While our website focusses on systemic lupus, there are other forms of lupus, particularly those that affect only the skin. Dermatologists usually treat these forms of lupus, not rheumatologists, with topical medications or medications like chloroquine or hydroxychloroquine. It is not uncommon that a rheumatologist will see a patient with “skin only lupus” to make sure they do not have any other manifestations that suggest the skin is in fact only one component of systemic lupus.
DeQuervain’s tenosynovitis (see our regional MSK disorders webpage) is a tendonitis found at the base of the thumb extending up the lateral aspect of the forearm. There are many available treatment options, including splinting, anti-inflammatories, and perhaps most important, physiotherapy. A cortisone injection is also an option for some patients. If possible, it is important to identify the underlying cause to prevent it from returning.
Molly from Portland asks: In regards to Lupus, I was interested in learning about the connection between how high an ANA titer was and disease activity and/or severity.
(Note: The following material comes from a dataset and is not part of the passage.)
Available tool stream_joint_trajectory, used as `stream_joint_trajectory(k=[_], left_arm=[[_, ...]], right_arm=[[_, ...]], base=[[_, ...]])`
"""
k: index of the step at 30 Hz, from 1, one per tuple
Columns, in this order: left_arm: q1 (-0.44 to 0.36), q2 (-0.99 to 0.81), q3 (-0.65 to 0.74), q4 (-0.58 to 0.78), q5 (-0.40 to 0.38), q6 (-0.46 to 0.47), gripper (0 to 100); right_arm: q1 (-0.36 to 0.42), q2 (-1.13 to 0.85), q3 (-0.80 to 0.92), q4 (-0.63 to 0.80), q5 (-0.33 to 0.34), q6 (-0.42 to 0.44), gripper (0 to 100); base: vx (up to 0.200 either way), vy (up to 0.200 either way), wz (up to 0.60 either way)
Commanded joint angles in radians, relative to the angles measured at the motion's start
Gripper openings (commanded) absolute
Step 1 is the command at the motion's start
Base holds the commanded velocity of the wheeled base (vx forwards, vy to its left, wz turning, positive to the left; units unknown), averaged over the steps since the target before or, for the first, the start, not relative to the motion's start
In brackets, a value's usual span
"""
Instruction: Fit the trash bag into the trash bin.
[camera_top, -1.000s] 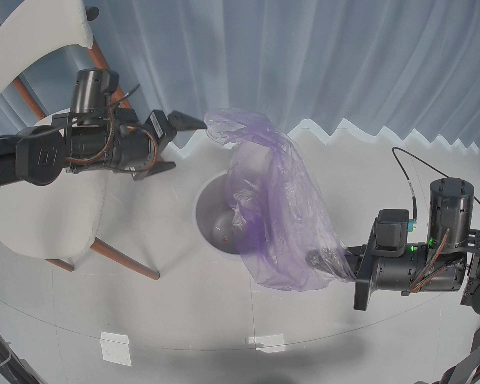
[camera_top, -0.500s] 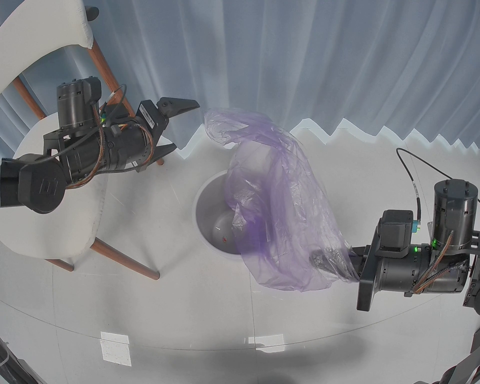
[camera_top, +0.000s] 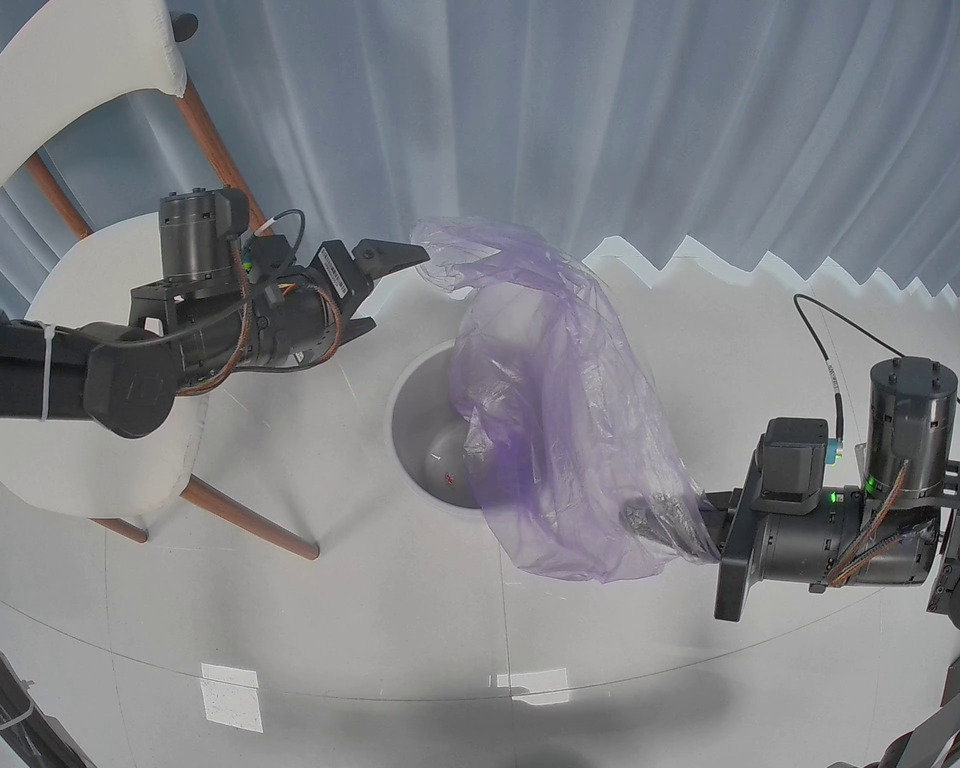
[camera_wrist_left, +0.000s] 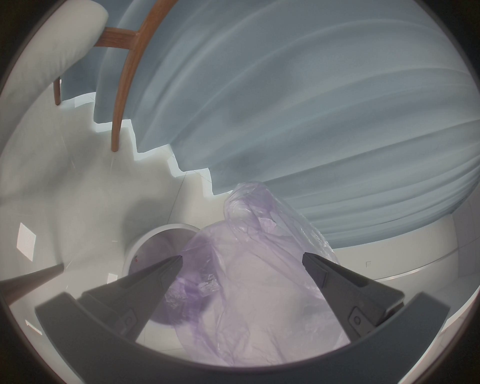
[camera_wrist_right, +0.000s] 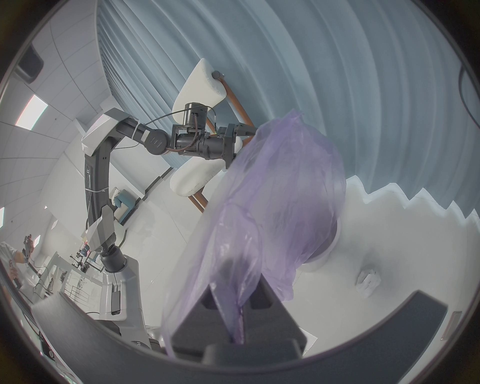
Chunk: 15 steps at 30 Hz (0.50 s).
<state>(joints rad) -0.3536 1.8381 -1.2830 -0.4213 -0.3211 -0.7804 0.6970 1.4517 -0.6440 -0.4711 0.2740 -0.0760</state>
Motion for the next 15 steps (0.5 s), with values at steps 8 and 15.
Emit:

Is there any way someone with a low titre could have more activity and/or more severe signs and symptoms than someone with a higher titre?
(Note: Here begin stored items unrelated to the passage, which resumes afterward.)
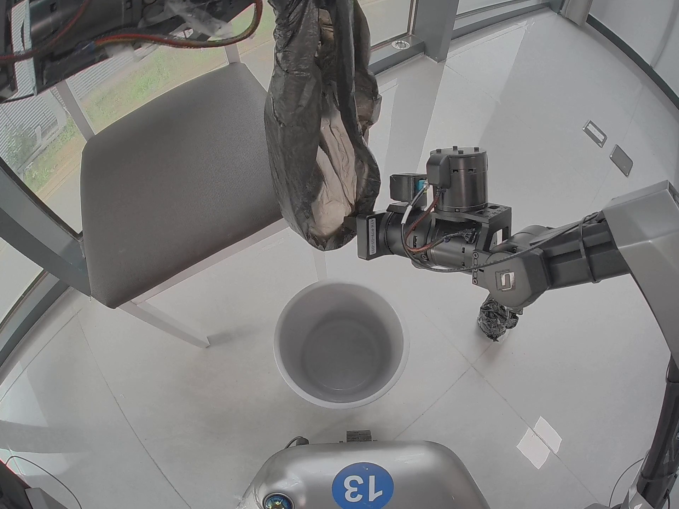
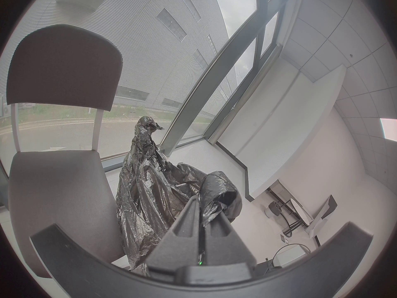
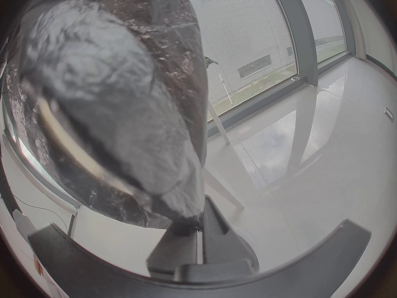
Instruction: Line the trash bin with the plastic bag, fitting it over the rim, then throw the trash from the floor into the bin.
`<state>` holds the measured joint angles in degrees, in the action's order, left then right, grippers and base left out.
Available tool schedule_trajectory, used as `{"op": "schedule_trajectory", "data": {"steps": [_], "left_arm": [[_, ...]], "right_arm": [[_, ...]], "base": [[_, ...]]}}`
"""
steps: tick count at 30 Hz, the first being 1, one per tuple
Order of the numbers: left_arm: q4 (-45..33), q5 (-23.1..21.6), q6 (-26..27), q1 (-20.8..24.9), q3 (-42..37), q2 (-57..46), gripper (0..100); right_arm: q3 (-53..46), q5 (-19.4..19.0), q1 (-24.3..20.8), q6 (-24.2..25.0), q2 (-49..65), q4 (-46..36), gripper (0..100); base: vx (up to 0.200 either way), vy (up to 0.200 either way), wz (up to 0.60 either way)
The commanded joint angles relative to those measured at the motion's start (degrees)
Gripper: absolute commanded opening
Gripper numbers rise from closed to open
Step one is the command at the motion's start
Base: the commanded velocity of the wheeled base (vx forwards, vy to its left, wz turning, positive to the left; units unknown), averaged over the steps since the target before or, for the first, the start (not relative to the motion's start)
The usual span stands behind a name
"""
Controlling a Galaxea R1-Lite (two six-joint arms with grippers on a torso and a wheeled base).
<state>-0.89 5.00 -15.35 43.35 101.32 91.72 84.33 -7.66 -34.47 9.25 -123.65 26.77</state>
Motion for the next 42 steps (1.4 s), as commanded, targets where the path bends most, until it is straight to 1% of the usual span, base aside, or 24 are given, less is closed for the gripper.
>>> {"op": "schedule_trajectory", "data": {"steps": [1, 2, 3, 6, 11, 12, 13, 15, 19, 20, 22, 25, 29, 31, 32, 33, 37, 42], "left_arm": [[-0.1, 0.3, 0.0, 0.0, -2.4, -0.4, 0], [-0.1, 0.3, 0.0, 0.0, -2.4, -0.4, 0], [-0.2, 0.4, -0.1, 0.3, -4.0, -1.1, 0], [-0.6, 0.4, -0.9, 0.5, -6.1, -1.7, 0], [-2.1, 0.4, -3.3, 2.1, -6.7, -1.5, 0], [-2.1, 0.4, -3.3, 2.1, -6.7, -1.5, 0], [-2.7, 0.5, -4.0, 3.6, -6.7, -1.2, 0], [-3.2, 0.5, -4.4, 5.2, -6.7, -0.8, 0], [-5.4, 3.2, -7.6, 8.2, -6.8, 1.0, 0], [-5.5, 3.3, -7.8, 8.3, -6.8, 1.0, 0], [-8.3, 4.6, -11.3, 9.2, -7.5, 1.5, 0], [-11.4, 5.2, -14.5, 9.3, -10.5, 0.7, 0], [-15.3, 5.2, -19.2, 9.9, -17.4, -2.3, 0], [-17.0, 5.2, -20.2, 9.8, -20.5, -3.4, 0], [-17.0, 5.2, -20.2, 9.8, -20.5, -3.4, 0], [-18.0, 5.2, -20.8, 9.5, -22.8, -4.3, 0], [-20.1, 5.2, -22.6, 8.3, -27.2, -5.7, 0], [-22.4, 5.2, -25.7, 8.8, -29.9, -7.3, 0]], "right_arm": [[-6.2, 0.4, 0.3, -0.4, 7.6, -1.0, 0], [-6.2, 0.4, 0.3, -0.4, 7.6, -1.0, 0], [-9.6, 0.4, 0.5, -0.8, 12.2, -2.6, 0], [-14.4, 0.4, 1.3, -1.9, 19.7, -5.7, 0], [-21.3, 0.4, 3.4, -3.5, 30.9, -10.7, 0], [-21.3, 0.4, 3.4, -3.5, 30.9, -10.7, 0], [-24.3, 0.3, 4.1, -3.5, 35.2, -12.5, 0], [-26.8, 0.3, 4.5, -3.5, 38.3, -13.5, 0], [-32.8, -0.3, 5.3, -3.6, 44.6, -15.3, 0], [-33.0, -0.3, 5.3, -3.6, 44.8, -15.3, 0], [-35.8, -0.5, 5.1, -3.6, 47.0, -16.3, 0], [-37.0, -0.6, 4.4, -3.6, 47.5, -18.1, 0], [-36.9, -1.5, 2.7, -3.6, 46.9, -20.4, 0], [-36.8, -1.7, 2.0, -3.6, 45.7, -20.7, 0], [-36.8, -1.7, 2.0, -3.6, 45.7, -20.7, 0], [-36.8, -1.7, 0.9, -3.6, 44.4, -20.8, 0], [-36.6, -1.8, -1.3, -3.6, 41.0, -20.9, 0], [-36.9, -1.8, -5.3, -3.6, 35.9, -21.1, 0]], "base": [[0.000, 0.000, 0.00], [0.000, 0.000, 0.00], [0.000, 0.000, 0.00], [0.000, 0.000, 0.00], [0.000, 0.000, 0.00], [0.000, 0.000, 0.00], [0.000, 0.000, 0.00], [0.000, 0.000, 0.00], [0.000, 0.000, 0.00], [0.000, 0.000, 0.00], [0.000, 0.000, 0.00], [0.000, 0.000, 0.00], [0.000, 0.000, 0.00], [0.000, 0.000, 0.00], [0.000, 0.000, 0.00], [0.000, 0.000, 0.00], [0.000, 0.000, 0.00], [0.000, 0.000, 0.00]]}}
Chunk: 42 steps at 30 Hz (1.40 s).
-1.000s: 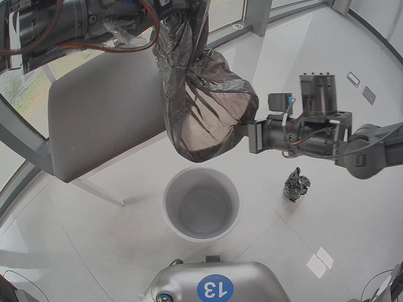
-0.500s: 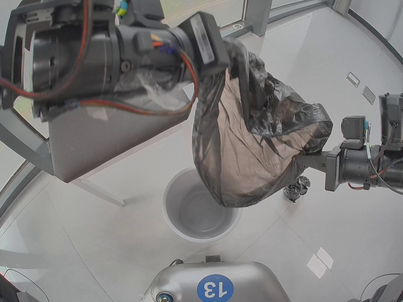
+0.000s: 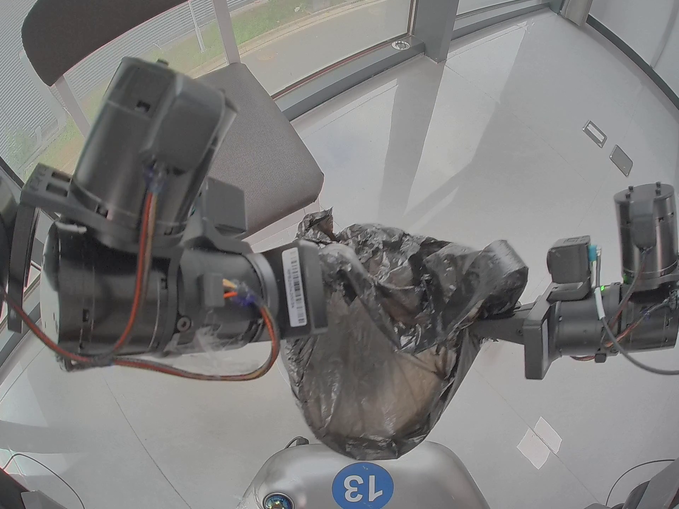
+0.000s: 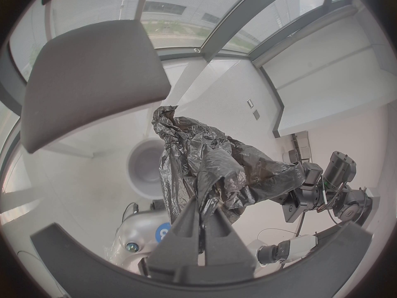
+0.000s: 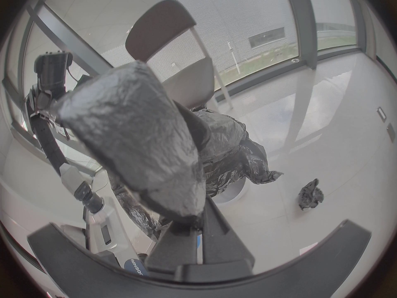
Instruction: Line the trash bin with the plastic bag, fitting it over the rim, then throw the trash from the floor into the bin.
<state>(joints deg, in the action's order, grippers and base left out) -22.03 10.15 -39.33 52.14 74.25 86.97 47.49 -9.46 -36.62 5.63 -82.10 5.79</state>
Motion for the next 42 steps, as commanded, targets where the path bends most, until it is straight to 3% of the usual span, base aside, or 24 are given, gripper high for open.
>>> {"op": "schedule_trajectory", "data": {"steps": [1, 9, 19, 25, 34, 42], "left_arm": [[-1.8, 0.0, -2.3, 0.1, -3.1, -2.7, 0], [-4.3, -0.7, -6.2, 0.1, -5.5, -1.6, 0], [-0.5, -4.7, -7.6, -1.9, -9.5, 4.4, 0], [2.5, -4.9, -7.4, -4.3, -9.0, 9.8, 0], [9.9, -6.8, -6.6, -10.4, -7.8, 17.4, 0], [11.0, -6.6, -2.9, -20.6, -5.4, 17.4, 0]], "right_arm": [[0.2, 0.0, -3.8, 0.0, -6.8, 0.0, 0], [-0.5, -1.9, -5.2, -1.4, -13.1, -0.3, 0], [-1.4, -3.5, -2.0, -2.3, -19.4, 1.0, 0], [-1.7, -5.2, 0.3, -2.3, -23.4, 3.8, 0], [-0.2, -5.6, 2.4, -2.0, -30.3, 11.0, 0], [6.9, -5.6, 3.0, -1.1, -33.6, 11.2, 0]], "base": [[0.000, 0.000, 0.00], [0.000, 0.000, 0.00], [0.000, 0.000, 0.00], [0.000, 0.000, 0.00], [0.000, 0.000, 0.00], [0.000, 0.000, 0.00]]}}
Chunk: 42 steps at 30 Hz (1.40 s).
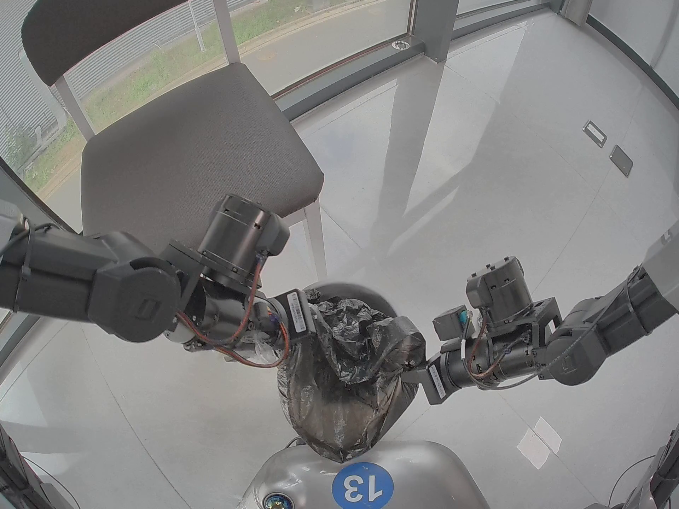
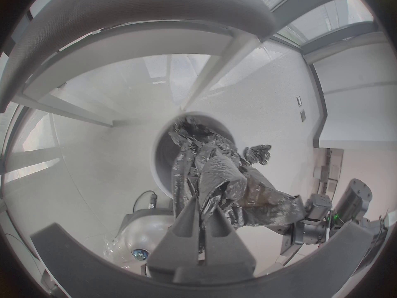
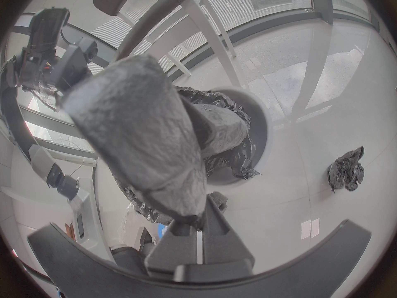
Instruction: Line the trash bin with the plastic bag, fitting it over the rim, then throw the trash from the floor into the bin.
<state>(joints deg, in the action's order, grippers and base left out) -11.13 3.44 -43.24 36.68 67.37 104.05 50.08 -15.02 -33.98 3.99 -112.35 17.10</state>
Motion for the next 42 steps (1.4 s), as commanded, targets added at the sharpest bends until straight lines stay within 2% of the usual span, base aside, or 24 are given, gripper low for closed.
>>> {"op": "schedule_trajectory", "data": {"steps": [1, 5, 9, 12, 18, 24, 36, 42], "left_arm": [[0.1, 0.2, 1.2, -6.4, 1.4, -0.2, 0], [0.1, 0.3, 2.8, -9.0, 0.7, -0.2, 0], [0.4, -0.2, 2.4, -8.5, 0.4, 0.1, 0], [1.2, 0.0, 2.4, -7.1, -0.3, 1.5, 0], [8.1, 0.0, 3.0, -7.9, -0.3, 3.4, 0], [8.6, 0.6, 6.2, -9.0, -0.8, 5.3, 0], [9.1, 0.8, 8.1, -8.8, -4.5, 5.4, 0], [12.3, 0.8, 8.3, -9.3, -4.8, 7.0, 0]], "right_arm": [[5.5, 0.0, 0.3, 0.8, -4.5, -0.1, 0], [8.5, 0.0, 0.6, 0.7, -7.7, -0.2, 0], [7.8, 0.0, 2.1, -0.4, -8.0, -0.8, 0], [6.8, 0.0, 5.2, -2.0, -8.1, -1.7, 0], [7.6, 0.0, 9.2, -2.3, -8.7, -1.7, 0], [7.7, 0.0, 9.4, -2.6, -9.8, -1.5, 0], [7.6, 0.0, 7.8, -4.4, -10.6, -1.5, 0], [7.8, 0.1, 7.6, -4.6, -11.9, -1.4, 0]], "base": [[0.000, 0.000, 0.00], [0.000, 0.000, 0.00], [0.000, 0.000, 0.00], [0.000, 0.000, 0.00], [0.000, 0.000, 0.00], [0.000, 0.000, 0.00], [0.000, 0.000, 0.00], [0.000, 0.000, 0.00]]}}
In 2013, most patients who have systemic lupus must be ANA positive. Conversely, a negative ANA essentially rules out a diagnosis of systemic lupus. However, an ANA test is not typically used to follow disease activity. Therefore, a higher titre does not correlate well with disease activity. Other investigations, including markers of inflammation, complement levels, and other antibodies correlate better, but even then, it is not a perfect tool.
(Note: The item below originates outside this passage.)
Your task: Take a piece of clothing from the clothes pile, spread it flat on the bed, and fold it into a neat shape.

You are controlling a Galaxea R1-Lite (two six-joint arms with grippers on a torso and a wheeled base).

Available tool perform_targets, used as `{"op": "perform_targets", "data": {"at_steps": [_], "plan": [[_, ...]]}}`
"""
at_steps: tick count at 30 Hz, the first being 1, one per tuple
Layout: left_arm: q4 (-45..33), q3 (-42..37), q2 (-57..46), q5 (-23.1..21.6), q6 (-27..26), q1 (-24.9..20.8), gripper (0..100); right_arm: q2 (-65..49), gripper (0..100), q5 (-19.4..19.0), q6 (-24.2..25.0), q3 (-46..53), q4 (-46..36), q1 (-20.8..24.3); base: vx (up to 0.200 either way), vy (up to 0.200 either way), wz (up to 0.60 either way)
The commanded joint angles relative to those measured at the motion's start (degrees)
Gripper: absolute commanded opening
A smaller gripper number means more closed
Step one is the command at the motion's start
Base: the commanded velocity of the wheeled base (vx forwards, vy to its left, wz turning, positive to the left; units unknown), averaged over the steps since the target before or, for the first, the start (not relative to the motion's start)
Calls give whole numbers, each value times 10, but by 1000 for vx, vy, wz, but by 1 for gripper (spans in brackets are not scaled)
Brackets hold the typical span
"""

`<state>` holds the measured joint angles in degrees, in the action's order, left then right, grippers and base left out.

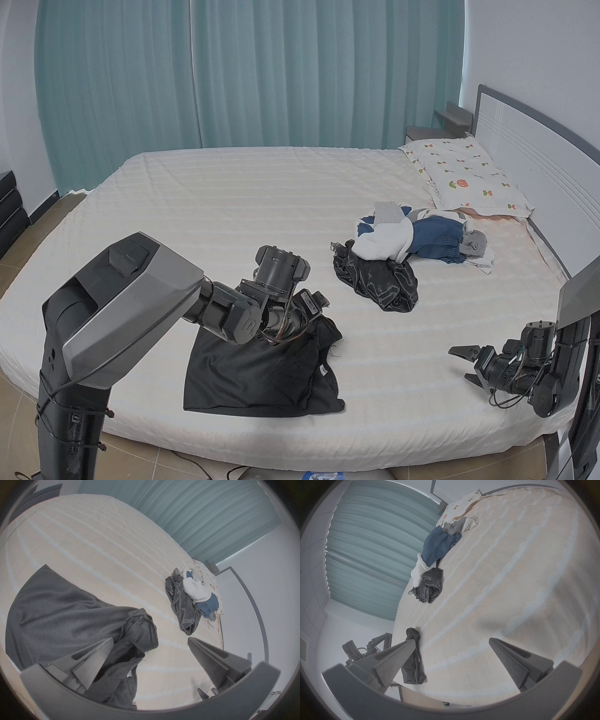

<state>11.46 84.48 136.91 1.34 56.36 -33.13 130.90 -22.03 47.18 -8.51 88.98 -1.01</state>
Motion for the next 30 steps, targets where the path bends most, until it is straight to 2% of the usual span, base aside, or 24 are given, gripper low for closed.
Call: {"op": "perform_targets", "data": {"at_steps": [1,6,7,10,16,18,20,24,30], "plan": [[1,-37,-32,-8,2,12,100,1,100,0,0,1,6,0,0,0,0],[6,-92,-74,-32,2,40,100,1,100,0,0,1,6,0,0,0,0],[17,-135,-100,-52,3,57,100,1,100,0,0,2,6,0,0,0,0],[52,-204,-125,-71,5,79,100,0,100,0,0,3,6,0,0,0,0],[143,-319,-145,-78,22,106,100,1,100,0,0,4,6,1,-200,0,0],[161,-349,-148,-78,31,108,100,0,100,1,-2,8,6,8,0,0,0],[192,-388,-147,-78,39,109,100,-5,100,12,-7,10,7,23,0,0,0],[259,-410,-143,-78,73,120,100,-10,100,34,-9,5,7,46,0,0,0],[276,-431,-153,-78,80,128,100,-4,100,81,-19,-9,5,83,0,0,0]]}}
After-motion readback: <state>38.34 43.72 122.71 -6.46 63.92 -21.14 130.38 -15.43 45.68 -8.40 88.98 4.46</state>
Julia from Edmonton asks: What tests are done to confirm RA? Is it possible to have normal blood labs and still have this disease?
There is no test that confirms a diagnosis of rheumatoid arthritis. Your story and an appropriate physical exam by your rheumatologist is the best way to make a diagnosis. To answer your question, it is very possible and common to have completely normal blood tests and still have rheumatoid arthritis.
Carolina from Calgary asks: My husband has AS and may be starting a TNF blocker. We were told once he starts it, he will be on it for life, even if he goes into complete remission because the worst thing to do with biologics is to start and stop them since it may increase immunity to it. So, if after a while he is free of symptoms, can he to try to wean off the med or does he have to take it for the rest of his life?
Assuming a good response to a biologic for ankylosing spondylitis or rheumatoid arthritis, one can always try to see if the disease will remain under control off medication, be it a biologic or traditional DMARD. There is a risk of the disease flaring of course, and there is a risk of not having as a good a response to the same medications a second time. However, many patients do this and most do not have problems restarting their medications again.